The objective of this work is to accurately detect victims based on SAR drones. There are two shortcomings in the existing works: the detection accuracy is greatly reduced in adverse illumination environments and when the victims are in small sizes. To solve the issue of victim detection in adverse illumination environments, a transformer fusion model is proposed to effectively fuse RGB and thermal information. To solve the issue of detecting small-sized victims, a scale-aware attention mechanism is proposed to enable the network to detect victims of different sizes. The results of the ablation experiment are described in detail in Sect. "Ablation studies", the effectiveness of the developed transformer fusion model and scale-aware attention mechanism are verified on the NII-CU dataset respectively. The proposed transformer fusion model and scale-aware attention mechanism improve the AP by 2.77% and by 3.66% respectively.

In addition, the performance of our approach is verified and compared qualitatively and quantitatively with the state-of-the-art methods on two well-known datasets. Through the detailed experiments in Sects. “Detection evaluation on the NII-CU multispectral aerial person detection dataset” and “Detection evaluation on the RGBTDronePerson dataset”, it can be concluded that our method shows the best results on both datasets. On the NII-CU dataset, our method exceeds the state-of-the-art ensemble YOLOv5 method by 4.38% in AP. On the RGBTDronePerson dataset, our method exceeds the state-of-the-art QFDet method by 4.33% in AP. This result is reasonable since these two datasets are captured by drones, of which the flying angles and the flight heights keep changing, making victims of different sizes and shapes. In addition, the datasets contain a large amount of images taken at night. The performance of our method outperforms other methods indicate the proposed method is good at handling the detection of small-sized victims under adverse illumination conditions. We believe that our work can be applied to SAR drones or other intelligent detection equipment, and can facilitate future research on multispectral victim detection and other object detection tasks.

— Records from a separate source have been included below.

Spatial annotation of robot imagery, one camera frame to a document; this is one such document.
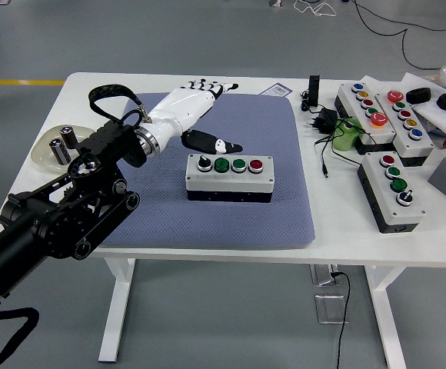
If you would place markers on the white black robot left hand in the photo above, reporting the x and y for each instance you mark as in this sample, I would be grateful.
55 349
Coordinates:
180 105

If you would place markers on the grey four-button control box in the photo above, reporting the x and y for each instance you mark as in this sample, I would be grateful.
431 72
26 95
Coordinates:
228 180
394 207

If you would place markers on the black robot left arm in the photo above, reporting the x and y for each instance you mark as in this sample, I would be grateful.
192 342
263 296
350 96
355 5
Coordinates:
34 227

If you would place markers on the grey five-button control box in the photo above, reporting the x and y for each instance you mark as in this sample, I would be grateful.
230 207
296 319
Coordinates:
351 98
419 146

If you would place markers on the white purple label card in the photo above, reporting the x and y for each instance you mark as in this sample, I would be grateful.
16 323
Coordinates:
277 90

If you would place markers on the blue-grey textured mat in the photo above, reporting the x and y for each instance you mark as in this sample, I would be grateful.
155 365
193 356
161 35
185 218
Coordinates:
227 223

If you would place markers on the black upright small device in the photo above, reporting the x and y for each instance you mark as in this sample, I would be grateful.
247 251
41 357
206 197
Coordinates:
314 90

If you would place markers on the black power adapter plug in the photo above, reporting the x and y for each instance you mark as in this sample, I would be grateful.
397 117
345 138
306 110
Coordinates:
327 117

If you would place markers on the white shallow dish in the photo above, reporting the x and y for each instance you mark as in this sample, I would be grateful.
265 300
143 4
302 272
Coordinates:
42 157

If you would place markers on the green foam object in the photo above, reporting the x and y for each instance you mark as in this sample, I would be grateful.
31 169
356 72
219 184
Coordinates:
342 142

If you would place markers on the white table leg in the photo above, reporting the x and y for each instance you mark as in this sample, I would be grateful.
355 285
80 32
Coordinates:
117 307
386 315

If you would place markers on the clear plastic floor bracket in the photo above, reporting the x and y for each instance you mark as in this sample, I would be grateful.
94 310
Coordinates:
328 309
323 276

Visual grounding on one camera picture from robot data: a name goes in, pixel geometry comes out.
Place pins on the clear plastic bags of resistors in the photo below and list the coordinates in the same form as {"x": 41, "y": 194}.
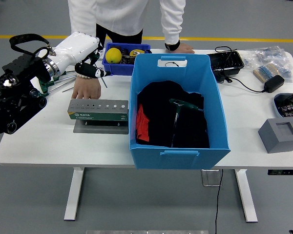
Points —
{"x": 271, "y": 56}

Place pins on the person's left hand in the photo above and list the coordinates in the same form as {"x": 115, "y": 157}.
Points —
{"x": 185, "y": 49}

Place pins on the grey foam box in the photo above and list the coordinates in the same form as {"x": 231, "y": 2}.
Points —
{"x": 276, "y": 141}

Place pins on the taped resistor strip bundle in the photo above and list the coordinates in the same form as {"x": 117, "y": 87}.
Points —
{"x": 265, "y": 73}

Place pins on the white table leg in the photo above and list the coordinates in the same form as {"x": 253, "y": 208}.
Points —
{"x": 74, "y": 195}
{"x": 246, "y": 195}

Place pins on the person's left forearm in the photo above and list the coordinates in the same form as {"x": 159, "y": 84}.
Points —
{"x": 171, "y": 29}

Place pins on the yellow ball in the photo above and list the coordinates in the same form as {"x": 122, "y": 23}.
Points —
{"x": 113, "y": 56}

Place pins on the yellow black tape measure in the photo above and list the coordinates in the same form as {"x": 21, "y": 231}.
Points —
{"x": 136, "y": 52}

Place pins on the light blue tray of electronics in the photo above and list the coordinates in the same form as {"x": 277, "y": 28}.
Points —
{"x": 289, "y": 106}

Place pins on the black cloth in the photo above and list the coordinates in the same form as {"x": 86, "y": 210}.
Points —
{"x": 158, "y": 117}

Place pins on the small dark blue parts bin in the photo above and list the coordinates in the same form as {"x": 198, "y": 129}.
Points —
{"x": 117, "y": 69}

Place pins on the black wrist watch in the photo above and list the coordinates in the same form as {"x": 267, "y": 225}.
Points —
{"x": 173, "y": 46}

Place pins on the large blue plastic bin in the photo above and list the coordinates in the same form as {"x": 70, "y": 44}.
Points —
{"x": 175, "y": 159}

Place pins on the black plastic tray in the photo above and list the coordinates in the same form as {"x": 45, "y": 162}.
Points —
{"x": 224, "y": 62}

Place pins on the red cloth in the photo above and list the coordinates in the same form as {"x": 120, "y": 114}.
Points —
{"x": 142, "y": 124}

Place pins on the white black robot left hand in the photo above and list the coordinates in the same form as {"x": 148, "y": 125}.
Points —
{"x": 73, "y": 47}

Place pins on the person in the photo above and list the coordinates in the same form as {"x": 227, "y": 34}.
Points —
{"x": 117, "y": 14}

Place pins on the dark brown reel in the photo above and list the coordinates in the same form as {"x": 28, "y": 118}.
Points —
{"x": 127, "y": 57}

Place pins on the green silver wrench holder stand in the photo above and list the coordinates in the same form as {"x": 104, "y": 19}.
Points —
{"x": 100, "y": 115}

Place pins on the metal floor plate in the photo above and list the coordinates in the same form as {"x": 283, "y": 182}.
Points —
{"x": 210, "y": 178}

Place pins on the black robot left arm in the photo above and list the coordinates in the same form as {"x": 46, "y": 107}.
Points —
{"x": 14, "y": 102}

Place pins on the person's right hand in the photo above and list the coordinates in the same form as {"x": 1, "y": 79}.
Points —
{"x": 86, "y": 89}

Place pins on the black table control panel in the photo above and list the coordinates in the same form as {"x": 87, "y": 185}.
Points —
{"x": 283, "y": 172}

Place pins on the black power adapter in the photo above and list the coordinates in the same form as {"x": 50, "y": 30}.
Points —
{"x": 273, "y": 83}

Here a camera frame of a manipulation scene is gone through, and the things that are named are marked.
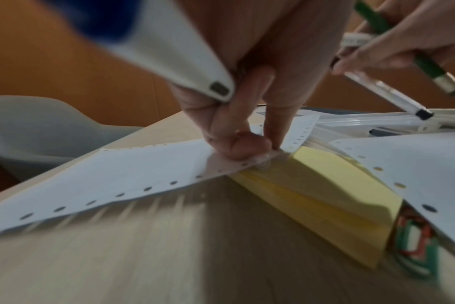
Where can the white pen with red tip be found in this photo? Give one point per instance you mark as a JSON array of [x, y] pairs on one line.
[[357, 40]]

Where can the grey upholstered armchair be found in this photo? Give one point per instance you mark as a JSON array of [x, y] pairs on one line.
[[43, 130]]

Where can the person's left hand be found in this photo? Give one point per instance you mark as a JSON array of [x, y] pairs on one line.
[[280, 59]]

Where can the white and blue pen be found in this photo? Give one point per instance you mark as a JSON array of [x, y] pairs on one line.
[[167, 44]]

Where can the white perforated paper sheet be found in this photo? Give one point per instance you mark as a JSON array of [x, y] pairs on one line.
[[118, 178], [430, 166]]

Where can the pile of coloured paper clips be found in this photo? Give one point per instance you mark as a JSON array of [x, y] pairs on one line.
[[415, 237]]

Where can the yellow sticky note pad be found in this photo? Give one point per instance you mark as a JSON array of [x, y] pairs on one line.
[[325, 184]]

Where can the light wooden table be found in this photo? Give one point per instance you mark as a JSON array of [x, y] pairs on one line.
[[137, 252]]

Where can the person's right hand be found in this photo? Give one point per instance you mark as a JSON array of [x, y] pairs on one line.
[[418, 29]]

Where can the thin clear black-capped pen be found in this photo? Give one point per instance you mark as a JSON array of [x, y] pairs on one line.
[[392, 92]]

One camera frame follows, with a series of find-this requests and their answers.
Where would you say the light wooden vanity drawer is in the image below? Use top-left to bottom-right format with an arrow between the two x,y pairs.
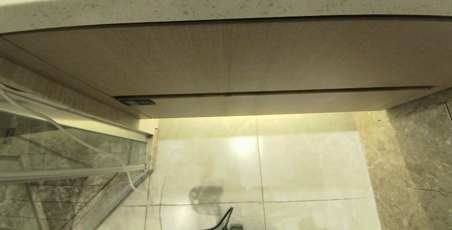
116,86 -> 438,119

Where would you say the light wooden vanity cabinet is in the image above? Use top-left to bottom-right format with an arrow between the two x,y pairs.
0,15 -> 452,119

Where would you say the aluminium glass door bar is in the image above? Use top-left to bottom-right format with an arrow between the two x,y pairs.
0,164 -> 148,183

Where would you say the clear glass shower panel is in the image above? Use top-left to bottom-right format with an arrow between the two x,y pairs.
0,112 -> 153,230

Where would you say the black cable near base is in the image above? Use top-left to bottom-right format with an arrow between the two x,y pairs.
203,207 -> 233,230

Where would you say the aluminium shower track rail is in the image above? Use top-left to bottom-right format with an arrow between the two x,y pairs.
0,80 -> 158,142

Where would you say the chrome floor rail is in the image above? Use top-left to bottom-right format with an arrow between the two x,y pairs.
83,169 -> 154,230

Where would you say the thin white cable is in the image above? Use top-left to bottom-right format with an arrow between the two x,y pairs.
0,86 -> 149,200

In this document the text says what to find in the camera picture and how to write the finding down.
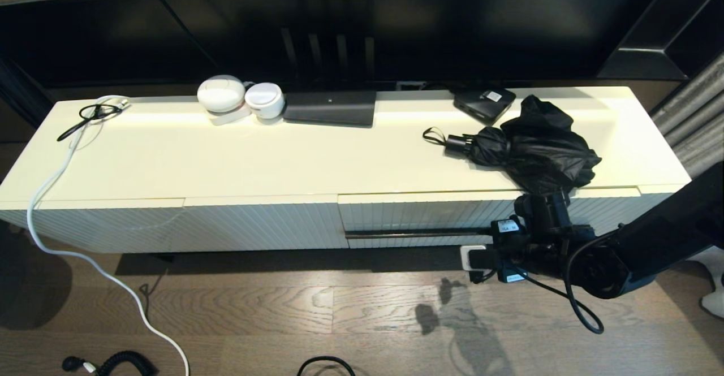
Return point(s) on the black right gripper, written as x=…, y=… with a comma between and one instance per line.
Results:
x=517, y=251

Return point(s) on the white fluted drawer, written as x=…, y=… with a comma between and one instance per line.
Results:
x=424, y=212

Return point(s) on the black folding umbrella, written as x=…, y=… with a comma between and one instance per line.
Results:
x=537, y=150

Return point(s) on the white TV cabinet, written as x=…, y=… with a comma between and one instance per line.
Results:
x=283, y=161

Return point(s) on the small black labelled box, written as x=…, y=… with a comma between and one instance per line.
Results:
x=481, y=106

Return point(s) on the white rounded floor object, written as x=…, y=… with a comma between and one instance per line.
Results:
x=714, y=305

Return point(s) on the grey pleated curtain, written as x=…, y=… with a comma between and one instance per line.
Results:
x=696, y=121

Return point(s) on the black television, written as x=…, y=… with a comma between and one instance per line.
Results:
x=452, y=37

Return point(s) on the black shelf unit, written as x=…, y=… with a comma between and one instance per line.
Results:
x=645, y=59

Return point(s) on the dark grey flat box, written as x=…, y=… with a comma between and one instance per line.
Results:
x=331, y=108

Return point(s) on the small white round device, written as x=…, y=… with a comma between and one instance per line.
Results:
x=264, y=100

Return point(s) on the large white round device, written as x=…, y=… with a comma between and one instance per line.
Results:
x=220, y=94

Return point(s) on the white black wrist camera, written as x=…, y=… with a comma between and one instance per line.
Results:
x=478, y=260

Our approach still has shortcomings. As shown in the two failure cases shown in Fig. 11, the yellow bounding boxes mark the missed detection. Our method is likely to be stuck while detecting dense persons. This issue will be further explored in future work by trying to strengthen the positions of useful information and soft non-maximum suppression (NMS) strategies. In addition, the current work has not yet considered the economics of the device in practical applications. How to make our method cost-effective will be investigated in the future, such as reducing running memory by optimizing network structure and size to memory equipment costs.

Fig. 11
figure 11

Failure cases of the proposed method. Yellow bounding boxes denote the false negatives and blue bounding boxes denote the detected persons by our method

Conclusions

In this work, a novel TFSANet is presented for accurate multispectral victim detection. Our TFSANet includes a transformer fusion-incorporated two-stream backbone network and a scale-aware attention mechanism-guided detection head network. The presented transformer fusion model enables the detector to overcome the interference of harsh disaster environments on victim detection performance by maximizing the complementary characteristics of RGB and thermal information. The proposed scale-aware attention mechanism effectively makes the detection head robust to a variety of victim sizes. Empirical experiments conducted on the NII-CU dataset and RGBTDronePerson dataset evaluate the effectiveness of our approach. Our TFSANet achieves state-of-the-art performance with an 86.56% AP on the NII-CU dataset and a 51.05% AP on the RGBTDronePerson dataset, respectively.

The proposed method supports victim detection in adverse weather and illumination environments by effectively fusing multispectral information. Furthermore, our method can detect victims of different sizes from the drone view. Compared with traditional object detection methods based on drone vision, our method is more suitable for practical application scenarios of SAR drones. It is expected that our work can facilitate future research on multispectral victim detection.